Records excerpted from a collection
--------------------

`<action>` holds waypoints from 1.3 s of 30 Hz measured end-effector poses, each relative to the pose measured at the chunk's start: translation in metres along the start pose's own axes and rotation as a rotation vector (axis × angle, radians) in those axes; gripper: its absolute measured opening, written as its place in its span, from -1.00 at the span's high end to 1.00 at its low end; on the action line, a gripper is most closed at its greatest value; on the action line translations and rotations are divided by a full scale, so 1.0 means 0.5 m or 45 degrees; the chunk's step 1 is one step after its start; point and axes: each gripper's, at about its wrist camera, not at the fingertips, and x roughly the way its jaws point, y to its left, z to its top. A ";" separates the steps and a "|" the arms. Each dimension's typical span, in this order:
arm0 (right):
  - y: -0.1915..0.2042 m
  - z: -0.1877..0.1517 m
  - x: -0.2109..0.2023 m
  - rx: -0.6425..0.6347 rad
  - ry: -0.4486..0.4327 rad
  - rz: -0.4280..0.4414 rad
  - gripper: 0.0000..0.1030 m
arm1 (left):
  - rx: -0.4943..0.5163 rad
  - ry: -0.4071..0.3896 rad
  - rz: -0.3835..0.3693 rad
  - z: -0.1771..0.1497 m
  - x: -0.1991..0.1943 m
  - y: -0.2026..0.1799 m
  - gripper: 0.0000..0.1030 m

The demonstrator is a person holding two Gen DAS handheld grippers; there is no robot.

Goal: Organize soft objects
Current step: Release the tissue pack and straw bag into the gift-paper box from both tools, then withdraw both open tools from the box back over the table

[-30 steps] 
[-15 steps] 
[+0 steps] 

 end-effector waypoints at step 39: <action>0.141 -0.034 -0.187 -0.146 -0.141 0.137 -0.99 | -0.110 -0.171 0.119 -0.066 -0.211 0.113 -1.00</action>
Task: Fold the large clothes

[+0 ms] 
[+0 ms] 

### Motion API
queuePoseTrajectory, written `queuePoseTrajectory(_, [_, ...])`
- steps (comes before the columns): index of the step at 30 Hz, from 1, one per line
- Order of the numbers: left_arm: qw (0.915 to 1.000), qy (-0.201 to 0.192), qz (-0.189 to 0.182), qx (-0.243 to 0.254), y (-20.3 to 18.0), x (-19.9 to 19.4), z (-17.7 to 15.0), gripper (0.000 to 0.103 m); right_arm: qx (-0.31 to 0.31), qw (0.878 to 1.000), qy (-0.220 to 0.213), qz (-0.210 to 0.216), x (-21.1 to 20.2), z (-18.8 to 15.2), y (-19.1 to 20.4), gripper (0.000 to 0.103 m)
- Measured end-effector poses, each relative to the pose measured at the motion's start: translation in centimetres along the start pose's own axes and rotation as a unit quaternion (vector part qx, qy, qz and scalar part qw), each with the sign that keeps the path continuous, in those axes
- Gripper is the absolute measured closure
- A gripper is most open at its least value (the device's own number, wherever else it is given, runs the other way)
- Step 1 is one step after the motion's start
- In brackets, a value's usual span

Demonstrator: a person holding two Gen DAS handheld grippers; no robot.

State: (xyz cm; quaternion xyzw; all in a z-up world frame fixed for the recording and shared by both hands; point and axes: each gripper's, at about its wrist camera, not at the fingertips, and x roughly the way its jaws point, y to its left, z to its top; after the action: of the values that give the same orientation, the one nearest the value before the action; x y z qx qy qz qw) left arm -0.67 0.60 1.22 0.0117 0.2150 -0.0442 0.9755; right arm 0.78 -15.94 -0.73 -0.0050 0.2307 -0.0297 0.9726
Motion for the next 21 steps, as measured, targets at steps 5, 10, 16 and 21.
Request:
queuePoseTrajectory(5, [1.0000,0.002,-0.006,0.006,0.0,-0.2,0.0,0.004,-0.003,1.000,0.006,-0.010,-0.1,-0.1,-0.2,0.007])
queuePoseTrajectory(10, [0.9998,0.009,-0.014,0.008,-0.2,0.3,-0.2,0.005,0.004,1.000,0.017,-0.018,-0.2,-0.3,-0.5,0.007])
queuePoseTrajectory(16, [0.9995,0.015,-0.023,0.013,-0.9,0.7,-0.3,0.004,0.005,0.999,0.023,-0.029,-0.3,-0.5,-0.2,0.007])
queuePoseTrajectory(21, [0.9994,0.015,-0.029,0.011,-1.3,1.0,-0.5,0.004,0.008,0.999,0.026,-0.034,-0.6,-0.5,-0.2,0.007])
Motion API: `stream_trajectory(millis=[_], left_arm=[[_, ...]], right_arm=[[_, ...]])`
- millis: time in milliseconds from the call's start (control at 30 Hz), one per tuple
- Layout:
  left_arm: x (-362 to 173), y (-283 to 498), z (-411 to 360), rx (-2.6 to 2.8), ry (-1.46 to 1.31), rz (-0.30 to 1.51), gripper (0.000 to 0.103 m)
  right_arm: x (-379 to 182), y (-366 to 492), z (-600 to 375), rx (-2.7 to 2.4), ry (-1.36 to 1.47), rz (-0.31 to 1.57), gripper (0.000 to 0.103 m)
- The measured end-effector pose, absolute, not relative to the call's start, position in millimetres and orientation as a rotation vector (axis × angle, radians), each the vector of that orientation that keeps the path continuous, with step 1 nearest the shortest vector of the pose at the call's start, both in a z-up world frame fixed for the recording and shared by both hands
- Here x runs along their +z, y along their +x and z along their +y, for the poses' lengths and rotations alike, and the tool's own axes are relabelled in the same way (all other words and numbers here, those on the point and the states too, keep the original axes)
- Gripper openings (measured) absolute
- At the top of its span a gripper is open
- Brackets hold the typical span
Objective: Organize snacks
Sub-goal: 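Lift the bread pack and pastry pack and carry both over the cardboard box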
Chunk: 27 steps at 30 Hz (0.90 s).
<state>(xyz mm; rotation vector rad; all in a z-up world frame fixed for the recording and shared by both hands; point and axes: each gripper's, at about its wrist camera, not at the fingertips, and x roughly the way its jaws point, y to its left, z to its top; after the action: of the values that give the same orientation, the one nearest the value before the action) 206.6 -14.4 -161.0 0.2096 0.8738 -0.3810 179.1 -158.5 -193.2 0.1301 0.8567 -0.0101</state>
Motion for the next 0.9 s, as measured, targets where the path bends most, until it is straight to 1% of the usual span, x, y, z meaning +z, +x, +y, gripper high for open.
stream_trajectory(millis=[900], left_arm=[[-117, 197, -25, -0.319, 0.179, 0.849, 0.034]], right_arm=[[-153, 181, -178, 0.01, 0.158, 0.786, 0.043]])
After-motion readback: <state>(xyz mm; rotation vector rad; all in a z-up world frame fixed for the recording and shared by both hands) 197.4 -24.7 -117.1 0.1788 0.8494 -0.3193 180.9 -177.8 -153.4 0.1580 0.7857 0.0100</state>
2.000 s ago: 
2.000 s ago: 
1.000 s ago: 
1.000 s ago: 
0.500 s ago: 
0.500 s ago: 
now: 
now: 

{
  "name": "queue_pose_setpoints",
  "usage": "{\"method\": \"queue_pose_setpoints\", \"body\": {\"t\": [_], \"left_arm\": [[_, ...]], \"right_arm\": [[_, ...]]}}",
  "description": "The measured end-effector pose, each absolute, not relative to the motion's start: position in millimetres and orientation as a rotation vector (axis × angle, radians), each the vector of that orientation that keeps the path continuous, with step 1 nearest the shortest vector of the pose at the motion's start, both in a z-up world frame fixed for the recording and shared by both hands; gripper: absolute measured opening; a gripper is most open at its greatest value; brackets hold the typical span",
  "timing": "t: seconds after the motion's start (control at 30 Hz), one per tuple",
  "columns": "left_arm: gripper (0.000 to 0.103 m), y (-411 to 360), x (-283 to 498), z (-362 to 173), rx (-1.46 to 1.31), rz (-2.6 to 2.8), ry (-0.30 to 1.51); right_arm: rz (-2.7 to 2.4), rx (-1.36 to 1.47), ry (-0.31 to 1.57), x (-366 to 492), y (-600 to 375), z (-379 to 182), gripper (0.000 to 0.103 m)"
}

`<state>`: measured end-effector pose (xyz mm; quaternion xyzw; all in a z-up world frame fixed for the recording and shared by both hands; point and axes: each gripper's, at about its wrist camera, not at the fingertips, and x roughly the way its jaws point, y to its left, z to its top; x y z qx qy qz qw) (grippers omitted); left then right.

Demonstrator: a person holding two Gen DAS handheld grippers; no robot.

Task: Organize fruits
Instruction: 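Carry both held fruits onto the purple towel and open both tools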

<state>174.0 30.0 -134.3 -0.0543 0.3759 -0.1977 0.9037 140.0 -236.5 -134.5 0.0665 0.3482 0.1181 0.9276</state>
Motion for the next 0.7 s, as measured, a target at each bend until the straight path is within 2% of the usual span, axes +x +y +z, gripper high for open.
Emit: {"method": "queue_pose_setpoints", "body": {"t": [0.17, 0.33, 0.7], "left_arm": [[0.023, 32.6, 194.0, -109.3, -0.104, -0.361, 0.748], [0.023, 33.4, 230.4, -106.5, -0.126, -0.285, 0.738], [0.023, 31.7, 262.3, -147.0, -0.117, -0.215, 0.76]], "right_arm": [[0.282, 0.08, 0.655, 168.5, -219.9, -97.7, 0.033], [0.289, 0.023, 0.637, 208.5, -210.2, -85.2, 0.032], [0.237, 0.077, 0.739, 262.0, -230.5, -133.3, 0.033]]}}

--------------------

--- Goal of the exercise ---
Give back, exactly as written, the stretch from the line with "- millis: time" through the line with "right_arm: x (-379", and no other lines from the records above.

--- Result for this exercise ---
- millis: time in milliseconds from the call's start (control at 30 Hz), one per tuple
- Layout:
  left_arm: x (-362 to 173), y (-283 to 498), z (-411 to 360), rx (-2.6 to 2.8), ry (-1.46 to 1.31), rz (-0.30 to 1.51), gripper (0.000 to 0.103 m)
  right_arm: x (-379 to 182), y (-366 to 492), z (-600 to 375), rx (-2.7 to 2.4), ry (-1.36 to 1.47), rz (-0.31 to 1.57), gripper (0.000 to 0.103 m)

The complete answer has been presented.